- **Required action**
Copy, from the listing, every line in which the string "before" is present.

The data section start

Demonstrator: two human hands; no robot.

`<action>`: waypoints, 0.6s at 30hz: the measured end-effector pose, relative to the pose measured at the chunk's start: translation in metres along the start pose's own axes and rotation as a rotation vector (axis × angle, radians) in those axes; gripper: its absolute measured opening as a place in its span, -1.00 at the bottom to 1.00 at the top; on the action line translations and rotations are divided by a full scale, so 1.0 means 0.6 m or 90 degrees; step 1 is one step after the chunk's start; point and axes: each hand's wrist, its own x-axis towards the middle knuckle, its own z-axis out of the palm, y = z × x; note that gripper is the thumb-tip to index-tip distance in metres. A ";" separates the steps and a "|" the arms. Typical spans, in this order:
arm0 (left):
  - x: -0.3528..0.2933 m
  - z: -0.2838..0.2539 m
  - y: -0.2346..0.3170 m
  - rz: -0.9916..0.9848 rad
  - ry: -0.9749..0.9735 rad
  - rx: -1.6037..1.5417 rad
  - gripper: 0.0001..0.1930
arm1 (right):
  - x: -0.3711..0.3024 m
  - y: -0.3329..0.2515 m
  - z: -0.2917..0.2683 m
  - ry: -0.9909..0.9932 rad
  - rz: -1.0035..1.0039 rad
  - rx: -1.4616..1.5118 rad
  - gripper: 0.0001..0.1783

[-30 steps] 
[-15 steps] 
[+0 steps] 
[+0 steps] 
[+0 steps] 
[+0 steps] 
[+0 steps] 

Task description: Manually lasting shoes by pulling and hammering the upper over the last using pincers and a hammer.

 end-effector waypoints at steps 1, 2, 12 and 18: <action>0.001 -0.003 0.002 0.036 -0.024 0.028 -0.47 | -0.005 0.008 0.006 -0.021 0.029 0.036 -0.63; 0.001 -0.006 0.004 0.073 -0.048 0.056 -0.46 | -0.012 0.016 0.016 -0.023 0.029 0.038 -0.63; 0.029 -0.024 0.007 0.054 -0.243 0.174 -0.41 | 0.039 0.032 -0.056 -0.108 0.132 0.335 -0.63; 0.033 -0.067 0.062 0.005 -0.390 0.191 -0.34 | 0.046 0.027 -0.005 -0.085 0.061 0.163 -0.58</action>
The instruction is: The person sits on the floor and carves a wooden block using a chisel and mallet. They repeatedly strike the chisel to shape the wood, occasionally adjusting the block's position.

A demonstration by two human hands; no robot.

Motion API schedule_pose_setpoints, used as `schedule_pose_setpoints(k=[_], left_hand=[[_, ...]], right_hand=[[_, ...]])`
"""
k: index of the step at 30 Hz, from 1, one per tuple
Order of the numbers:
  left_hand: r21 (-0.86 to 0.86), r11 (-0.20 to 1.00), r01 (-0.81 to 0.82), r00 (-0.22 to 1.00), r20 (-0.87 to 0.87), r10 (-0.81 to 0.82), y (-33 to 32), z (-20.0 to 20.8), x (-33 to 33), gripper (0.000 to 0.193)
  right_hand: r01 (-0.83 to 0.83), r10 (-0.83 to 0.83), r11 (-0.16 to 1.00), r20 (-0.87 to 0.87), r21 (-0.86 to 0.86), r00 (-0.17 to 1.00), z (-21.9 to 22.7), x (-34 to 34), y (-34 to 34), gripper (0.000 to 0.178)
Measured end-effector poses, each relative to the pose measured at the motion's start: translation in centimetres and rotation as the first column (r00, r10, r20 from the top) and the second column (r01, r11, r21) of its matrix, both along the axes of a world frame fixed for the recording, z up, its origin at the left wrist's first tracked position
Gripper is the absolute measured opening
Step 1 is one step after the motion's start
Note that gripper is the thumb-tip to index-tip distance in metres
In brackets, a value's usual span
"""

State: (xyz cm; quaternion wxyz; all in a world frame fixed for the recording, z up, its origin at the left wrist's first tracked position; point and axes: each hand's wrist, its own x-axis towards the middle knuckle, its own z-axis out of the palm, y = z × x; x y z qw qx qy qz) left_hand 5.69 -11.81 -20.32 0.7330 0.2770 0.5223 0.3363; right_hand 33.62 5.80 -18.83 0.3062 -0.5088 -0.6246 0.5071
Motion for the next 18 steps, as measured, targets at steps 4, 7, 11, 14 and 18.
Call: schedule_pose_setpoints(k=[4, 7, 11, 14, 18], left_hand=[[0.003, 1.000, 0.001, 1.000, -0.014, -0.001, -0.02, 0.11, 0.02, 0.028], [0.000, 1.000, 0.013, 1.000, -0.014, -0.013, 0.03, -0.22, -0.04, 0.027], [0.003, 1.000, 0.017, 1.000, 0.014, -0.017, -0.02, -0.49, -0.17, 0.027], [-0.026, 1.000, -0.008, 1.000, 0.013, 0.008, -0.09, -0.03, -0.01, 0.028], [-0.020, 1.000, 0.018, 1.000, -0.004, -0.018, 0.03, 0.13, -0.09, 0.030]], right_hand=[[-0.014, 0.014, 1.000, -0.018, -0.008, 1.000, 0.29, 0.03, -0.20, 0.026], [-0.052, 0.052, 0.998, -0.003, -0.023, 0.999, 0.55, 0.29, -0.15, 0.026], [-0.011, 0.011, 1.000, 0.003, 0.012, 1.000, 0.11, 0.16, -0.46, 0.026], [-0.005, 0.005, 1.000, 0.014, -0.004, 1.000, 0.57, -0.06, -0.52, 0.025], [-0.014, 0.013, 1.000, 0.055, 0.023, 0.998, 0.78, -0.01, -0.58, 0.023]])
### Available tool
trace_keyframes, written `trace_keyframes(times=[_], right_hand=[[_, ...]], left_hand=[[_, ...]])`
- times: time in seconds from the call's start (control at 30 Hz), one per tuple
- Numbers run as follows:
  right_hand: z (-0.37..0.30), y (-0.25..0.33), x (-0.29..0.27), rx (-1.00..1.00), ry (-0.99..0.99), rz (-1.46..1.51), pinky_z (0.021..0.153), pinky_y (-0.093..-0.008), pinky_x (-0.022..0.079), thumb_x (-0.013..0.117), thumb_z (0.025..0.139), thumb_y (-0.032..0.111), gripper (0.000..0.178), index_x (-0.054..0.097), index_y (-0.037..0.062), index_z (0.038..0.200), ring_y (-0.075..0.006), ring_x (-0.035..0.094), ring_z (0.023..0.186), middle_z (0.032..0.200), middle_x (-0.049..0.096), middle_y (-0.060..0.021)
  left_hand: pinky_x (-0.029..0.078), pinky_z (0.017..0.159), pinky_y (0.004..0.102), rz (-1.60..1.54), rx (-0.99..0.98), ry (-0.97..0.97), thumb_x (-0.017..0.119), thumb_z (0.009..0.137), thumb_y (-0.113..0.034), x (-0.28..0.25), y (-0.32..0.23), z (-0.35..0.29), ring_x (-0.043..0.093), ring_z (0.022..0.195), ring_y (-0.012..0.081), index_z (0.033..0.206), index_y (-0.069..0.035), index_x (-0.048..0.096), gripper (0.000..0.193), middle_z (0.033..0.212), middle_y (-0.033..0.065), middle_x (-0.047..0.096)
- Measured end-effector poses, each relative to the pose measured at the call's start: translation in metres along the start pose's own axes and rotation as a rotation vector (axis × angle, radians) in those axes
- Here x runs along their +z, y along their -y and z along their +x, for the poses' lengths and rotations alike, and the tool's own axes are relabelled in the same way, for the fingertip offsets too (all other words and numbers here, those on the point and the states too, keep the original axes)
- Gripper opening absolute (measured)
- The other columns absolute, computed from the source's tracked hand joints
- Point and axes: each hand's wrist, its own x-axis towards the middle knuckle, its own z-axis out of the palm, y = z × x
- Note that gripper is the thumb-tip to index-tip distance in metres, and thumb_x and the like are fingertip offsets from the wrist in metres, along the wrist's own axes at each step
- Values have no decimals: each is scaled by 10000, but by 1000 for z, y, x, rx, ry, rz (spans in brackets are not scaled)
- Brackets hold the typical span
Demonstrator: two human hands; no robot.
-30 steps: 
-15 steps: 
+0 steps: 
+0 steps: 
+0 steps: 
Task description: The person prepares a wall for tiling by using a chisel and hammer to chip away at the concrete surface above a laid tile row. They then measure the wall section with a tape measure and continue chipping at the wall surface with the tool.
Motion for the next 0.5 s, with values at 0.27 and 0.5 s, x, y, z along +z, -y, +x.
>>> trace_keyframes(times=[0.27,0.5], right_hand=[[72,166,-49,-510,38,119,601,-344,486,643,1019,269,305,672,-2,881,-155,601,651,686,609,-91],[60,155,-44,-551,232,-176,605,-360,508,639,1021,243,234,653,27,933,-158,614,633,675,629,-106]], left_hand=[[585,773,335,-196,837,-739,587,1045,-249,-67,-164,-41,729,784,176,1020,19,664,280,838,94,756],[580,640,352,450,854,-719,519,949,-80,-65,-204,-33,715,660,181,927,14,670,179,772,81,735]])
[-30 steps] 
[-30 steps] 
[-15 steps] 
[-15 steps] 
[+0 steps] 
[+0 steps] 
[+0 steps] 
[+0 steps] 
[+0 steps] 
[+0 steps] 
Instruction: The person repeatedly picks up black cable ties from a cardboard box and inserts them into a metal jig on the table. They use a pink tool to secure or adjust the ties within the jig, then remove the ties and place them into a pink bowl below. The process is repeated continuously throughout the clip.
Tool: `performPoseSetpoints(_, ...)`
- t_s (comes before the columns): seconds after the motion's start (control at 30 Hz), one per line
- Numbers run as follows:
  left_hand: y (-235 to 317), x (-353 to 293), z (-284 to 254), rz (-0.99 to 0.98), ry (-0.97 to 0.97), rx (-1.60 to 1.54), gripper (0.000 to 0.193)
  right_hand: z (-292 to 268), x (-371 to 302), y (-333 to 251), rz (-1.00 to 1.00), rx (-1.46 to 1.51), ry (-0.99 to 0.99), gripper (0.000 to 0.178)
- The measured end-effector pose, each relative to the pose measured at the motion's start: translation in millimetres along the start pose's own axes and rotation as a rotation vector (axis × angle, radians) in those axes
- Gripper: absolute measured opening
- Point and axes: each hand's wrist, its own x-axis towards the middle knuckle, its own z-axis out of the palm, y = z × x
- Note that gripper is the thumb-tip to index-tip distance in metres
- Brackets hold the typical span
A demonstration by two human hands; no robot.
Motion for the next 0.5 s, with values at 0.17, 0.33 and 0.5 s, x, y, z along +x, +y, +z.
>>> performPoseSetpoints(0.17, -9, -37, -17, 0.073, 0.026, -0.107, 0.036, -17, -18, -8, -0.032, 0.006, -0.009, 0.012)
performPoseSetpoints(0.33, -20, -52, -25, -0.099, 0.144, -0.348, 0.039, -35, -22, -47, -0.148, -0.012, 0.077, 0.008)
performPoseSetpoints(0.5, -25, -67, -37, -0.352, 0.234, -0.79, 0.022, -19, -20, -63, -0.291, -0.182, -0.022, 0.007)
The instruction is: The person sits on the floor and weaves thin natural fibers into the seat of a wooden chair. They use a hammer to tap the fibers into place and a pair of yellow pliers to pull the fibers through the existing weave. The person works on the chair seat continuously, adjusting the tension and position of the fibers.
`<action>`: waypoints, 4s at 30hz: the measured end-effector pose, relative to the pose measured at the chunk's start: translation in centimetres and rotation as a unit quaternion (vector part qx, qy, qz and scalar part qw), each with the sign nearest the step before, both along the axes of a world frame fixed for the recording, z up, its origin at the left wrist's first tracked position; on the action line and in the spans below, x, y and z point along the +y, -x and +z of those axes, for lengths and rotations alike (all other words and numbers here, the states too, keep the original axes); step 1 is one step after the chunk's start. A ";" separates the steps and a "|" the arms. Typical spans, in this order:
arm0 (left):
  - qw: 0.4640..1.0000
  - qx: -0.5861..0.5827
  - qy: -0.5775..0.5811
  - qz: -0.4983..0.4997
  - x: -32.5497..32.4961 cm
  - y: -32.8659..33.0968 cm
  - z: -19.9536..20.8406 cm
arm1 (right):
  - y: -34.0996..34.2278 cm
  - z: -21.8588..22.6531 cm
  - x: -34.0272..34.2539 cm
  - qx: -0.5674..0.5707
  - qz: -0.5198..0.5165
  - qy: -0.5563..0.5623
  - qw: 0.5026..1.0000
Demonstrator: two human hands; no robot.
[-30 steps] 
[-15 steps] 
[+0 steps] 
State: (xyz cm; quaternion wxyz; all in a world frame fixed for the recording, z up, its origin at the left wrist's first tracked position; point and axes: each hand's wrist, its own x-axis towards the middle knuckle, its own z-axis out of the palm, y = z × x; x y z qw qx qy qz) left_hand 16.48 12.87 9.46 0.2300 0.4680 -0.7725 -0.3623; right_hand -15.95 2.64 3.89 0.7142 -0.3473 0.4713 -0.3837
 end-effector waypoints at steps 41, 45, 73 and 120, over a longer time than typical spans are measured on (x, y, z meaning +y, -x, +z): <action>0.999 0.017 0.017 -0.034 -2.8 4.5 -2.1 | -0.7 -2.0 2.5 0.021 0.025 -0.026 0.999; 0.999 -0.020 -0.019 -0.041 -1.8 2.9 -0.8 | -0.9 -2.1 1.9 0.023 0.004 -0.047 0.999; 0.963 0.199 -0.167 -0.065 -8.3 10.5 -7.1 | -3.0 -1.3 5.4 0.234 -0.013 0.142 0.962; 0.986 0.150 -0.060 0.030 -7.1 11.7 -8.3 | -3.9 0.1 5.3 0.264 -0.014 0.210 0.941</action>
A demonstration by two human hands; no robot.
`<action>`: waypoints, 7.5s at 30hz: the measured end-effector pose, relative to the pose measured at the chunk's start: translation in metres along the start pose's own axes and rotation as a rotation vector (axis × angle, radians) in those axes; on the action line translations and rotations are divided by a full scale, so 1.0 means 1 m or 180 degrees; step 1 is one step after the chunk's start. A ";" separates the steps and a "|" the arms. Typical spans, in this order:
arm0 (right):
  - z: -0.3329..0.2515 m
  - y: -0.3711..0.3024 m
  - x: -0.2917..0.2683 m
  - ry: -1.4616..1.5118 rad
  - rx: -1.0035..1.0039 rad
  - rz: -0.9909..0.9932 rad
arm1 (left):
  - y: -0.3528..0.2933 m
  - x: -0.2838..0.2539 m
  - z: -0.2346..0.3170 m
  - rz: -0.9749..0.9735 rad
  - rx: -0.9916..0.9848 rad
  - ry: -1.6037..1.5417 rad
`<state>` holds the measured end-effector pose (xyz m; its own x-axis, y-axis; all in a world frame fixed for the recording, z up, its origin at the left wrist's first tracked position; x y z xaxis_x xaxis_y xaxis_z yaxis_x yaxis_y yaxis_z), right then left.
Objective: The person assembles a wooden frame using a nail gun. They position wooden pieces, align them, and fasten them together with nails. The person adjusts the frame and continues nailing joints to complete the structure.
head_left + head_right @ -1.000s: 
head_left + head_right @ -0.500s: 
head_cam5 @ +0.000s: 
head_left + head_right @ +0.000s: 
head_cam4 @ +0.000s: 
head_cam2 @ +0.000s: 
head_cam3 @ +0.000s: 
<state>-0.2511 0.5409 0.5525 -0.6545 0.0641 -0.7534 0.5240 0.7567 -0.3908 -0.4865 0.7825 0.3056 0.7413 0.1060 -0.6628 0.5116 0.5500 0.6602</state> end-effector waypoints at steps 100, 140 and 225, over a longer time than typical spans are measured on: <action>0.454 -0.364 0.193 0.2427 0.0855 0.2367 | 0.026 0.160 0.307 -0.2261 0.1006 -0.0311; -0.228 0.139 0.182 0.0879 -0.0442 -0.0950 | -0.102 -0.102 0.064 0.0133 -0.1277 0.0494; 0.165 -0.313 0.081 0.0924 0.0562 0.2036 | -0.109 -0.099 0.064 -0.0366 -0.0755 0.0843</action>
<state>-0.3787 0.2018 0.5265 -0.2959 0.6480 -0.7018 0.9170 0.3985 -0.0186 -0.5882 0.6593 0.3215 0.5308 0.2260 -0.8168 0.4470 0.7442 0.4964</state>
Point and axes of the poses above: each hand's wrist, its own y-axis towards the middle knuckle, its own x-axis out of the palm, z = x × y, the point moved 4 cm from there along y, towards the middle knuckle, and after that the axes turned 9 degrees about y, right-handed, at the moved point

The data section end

- **Written response**
- t_s (comes before the columns): seconds after the motion's start (control at 30 Hz), one per line
`<action>`: waypoints, 4s at 30hz: the measured end-effector pose, relative to the pose measured at the chunk's start: translation in centimetres and rotation as a unit quaternion (vector part qx, qy, qz and scalar part qw), each with the sign nearest the step before, both along the axes of a world frame fixed for the recording, z up, its origin at the left wrist's first tracked position; on the action line and in the spans below, x, y and z point along the +y, -x and +z of those axes, for lengths and rotations alike (all other words and numbers here, the states too, keep the original axes); step 1 is one step after the chunk's start. A ";" separates the steps and a "|" the arms. Typical spans, in this order:

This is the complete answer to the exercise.